El ferrocarril, en ciertos tramos, va tan despacio que algunos pasajeros, aburridos, se bajan y caminan a zancadas pudiendo mantener la marcha del convoy. A ti la lentitud no te molesta, te permite oler la vegetación al paso. No tienes prisa, ni siquiera reloj. Y Cacau contigo se ha acostumbrado a no hacer nada, a salirse del tiempo para flotar en un espacio de ensoñación permanente. Así transcurre vuestra vida.

Desde este tren asmático veis pasar cada una de las pequeñas estaciones, en todas suben y bajan viajeros empujando sus bultos. Los últimos que han subido en la estación de Chochis tienen la oportunidad de asistir a vuestra hilarante discusión final. Pronto, todo el vagón se mueve en el oleaje de carcajadas. En la discordia, Cacau se obstina en la idea de vivir para siempre en un solo lugar, en tener una casa, mientras tú insistes en lo maravilloso de ser un pájaro libre. No es la primera vez que te califica de «pajarraco», pero en esta ocasión te ha herido y en respuesta le has llamado «cagarro negro». Lamentas después, demasiado tarde ya, haberte excedido con el insulto y no poder borrar tus palabras. Quizás por eso, o por la empanada que comiste en la estación de Corumbá, se te han soltado las tripas y tienes que correr con urgencia al retrete. Sabes que estáis llegando a San José de Chiquitos y no te gusta nada entrar en una estación con los pantalones bajados. Pero no lo puedes evitar ni retrasar. Algo te ha sentado mal y tu vientre ruge. Cuando parece que has acabado la faena, no has terminado aún de vestirte y tienes que agacharte de nuevo. Tres veces. El tren aminora la marcha para su próxima parada, las risas persisten en el vagón aunque haya cesado ya vuestra polémica.

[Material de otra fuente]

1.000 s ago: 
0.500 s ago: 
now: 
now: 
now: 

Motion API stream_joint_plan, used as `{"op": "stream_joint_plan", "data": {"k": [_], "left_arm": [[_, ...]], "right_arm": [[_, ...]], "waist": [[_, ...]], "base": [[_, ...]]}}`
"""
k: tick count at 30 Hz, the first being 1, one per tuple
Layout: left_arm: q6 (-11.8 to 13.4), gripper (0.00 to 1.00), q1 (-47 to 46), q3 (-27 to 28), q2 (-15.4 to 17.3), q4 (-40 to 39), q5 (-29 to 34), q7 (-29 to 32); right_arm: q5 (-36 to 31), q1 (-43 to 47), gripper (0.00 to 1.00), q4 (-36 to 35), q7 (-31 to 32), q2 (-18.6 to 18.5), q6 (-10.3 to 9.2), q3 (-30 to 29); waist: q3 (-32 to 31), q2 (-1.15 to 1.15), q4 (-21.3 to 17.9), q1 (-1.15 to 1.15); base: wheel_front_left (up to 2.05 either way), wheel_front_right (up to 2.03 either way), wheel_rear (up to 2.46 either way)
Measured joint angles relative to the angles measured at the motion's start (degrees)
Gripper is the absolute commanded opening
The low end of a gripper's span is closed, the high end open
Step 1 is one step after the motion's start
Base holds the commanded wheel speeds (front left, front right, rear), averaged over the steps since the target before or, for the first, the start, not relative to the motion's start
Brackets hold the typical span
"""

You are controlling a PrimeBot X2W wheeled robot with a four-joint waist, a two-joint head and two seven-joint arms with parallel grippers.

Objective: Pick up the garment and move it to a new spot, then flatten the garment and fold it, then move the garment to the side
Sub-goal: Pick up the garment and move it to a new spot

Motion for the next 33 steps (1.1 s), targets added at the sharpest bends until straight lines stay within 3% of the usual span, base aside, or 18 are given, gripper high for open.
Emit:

Por fin sales del wáter. Cuando puedes volver a tu asiento, el convoy se ha detenido ya del todo. Ves que Cacau no está en el sitio donde lo has dejado. Revisas todas las filas del vagón, compruebas en los portaequipajes. Miras angustiado por la ventanilla. A un lado, al otro, preguntas a los viajeros si alguien lo ha visto, te fijas en lo que la gente lleva en las manos. Caminas arriba y abajo por el vagón, revisando cada rincón. No localizas a Cacau por ninguna parte. Te empiezas a preocupar. Dudas si apearte del tren cuando suena el silbato que anuncia la salida. La locomotora empieza a moverse. Tienes que decidirte ya. Pero te falta determinación, no estás habituado a reaccionar rápido. Aún no le has encontrado, sientes el galope en el pecho; no apartas la vista del trajín de la estación. El tren va tomando velocidad muy poco a poco, por fin ves a Cacau. Camina solo por el andén. Va despreocupado, contando unos cuantos billetes que lleva en las manos. Sin duda los ha sacado de tu mochila convencido de que también le pertenecen.